Week 19: Social media hacking with the help of celebrities and new fake support variants

17.05.2022 - The NCSC again received about the same number of reports last week as the week before. Once more, text messages that attempted to trick victims into installing FluBot malware on their smartphones were observed. Attackers also used a devious method to try to hack into social media accounts. In addition, various variants for recovering allegedly stolen or blocked funds were observed.

Instagram is still my name

A particularly devious scam to hack an Instagram account was reported to the NCSC last week. The attackers targeted people who followed a famous person on social media and liked their posts. The fans, in this case fans of actor Terence Hill, were contacted by a supposed manager of the star and asked if they would like to write a short message to their idol's private Instagram account, which the fans could connect to. In order to "connect" the two accounts, the victims received a link that they were supposed to forward to the purported manager. As regular readers of our weekly review will already have guessed, the link was a password reset request. This gave the attackers the opportunity to reset the password and then log into the account. Subsequently, the email and telephone number stored were changed, thus blocking access for the victim.

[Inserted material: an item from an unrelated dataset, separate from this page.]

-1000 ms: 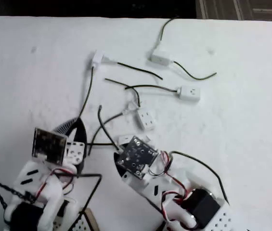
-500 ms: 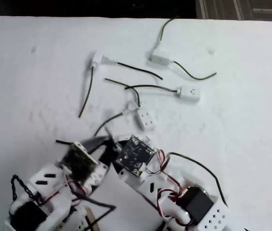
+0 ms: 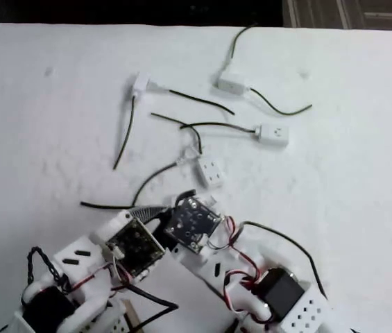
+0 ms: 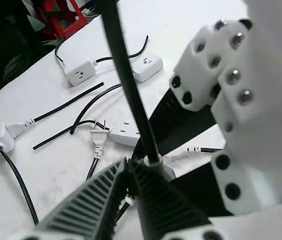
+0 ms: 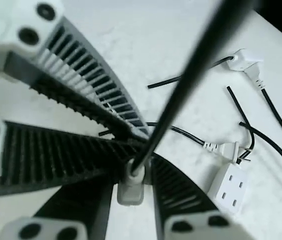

  • Do not send links or codes to people if you are asked to do so.
  • Secure all your accounts, if possible using multi-factor authentication.

A blocked blockchain and recovered funds from fraud

The NCSC is increasingly receiving reports of purported organisations claiming to recover funds that have been fraudulently obtained and to "unblock" blockchains that have supposedly been frozen.

Fraudulent website which purports to recover fraudulent funds.
Fraudulent website which purports to recover fraudulent funds.

For example, an email specifically targeted at Swiss citizens purported to come from the Federal Criminal Court. The fraudsters registered specific domains for this purpose. These pose as the court and the communication takes place through them. The email informed the recipients that they were the victims of a large-scale identity theft. It stated that the perpetrators had been sentenced to a large fine and the victims were entitled to compensation. However, if the recipients contacted the address provided, fees were requested instead of compensation being paid. The promised compensation naturally does not exist.

Example of an email purporting to come from the Federal Criminal Court in Bellinzona and offering the reimbursement of funds obtained fraudulently
Example of an email purporting to come from the Federal Criminal Court in Bellinzona and offering the reimbursement of funds obtained fraudulently

In another case, a supposed consumer protection centre in Cyprus contacted people by phone and claimed that they had been the victim of a fraudulent broker and that a criminal investigation against the broker was in progress. The money had been frozen and the victims should now install remote desktop software and grant access to their computers in order to get their money back. This gave the attackers full access to the computers and they could then carry out any action they wanted.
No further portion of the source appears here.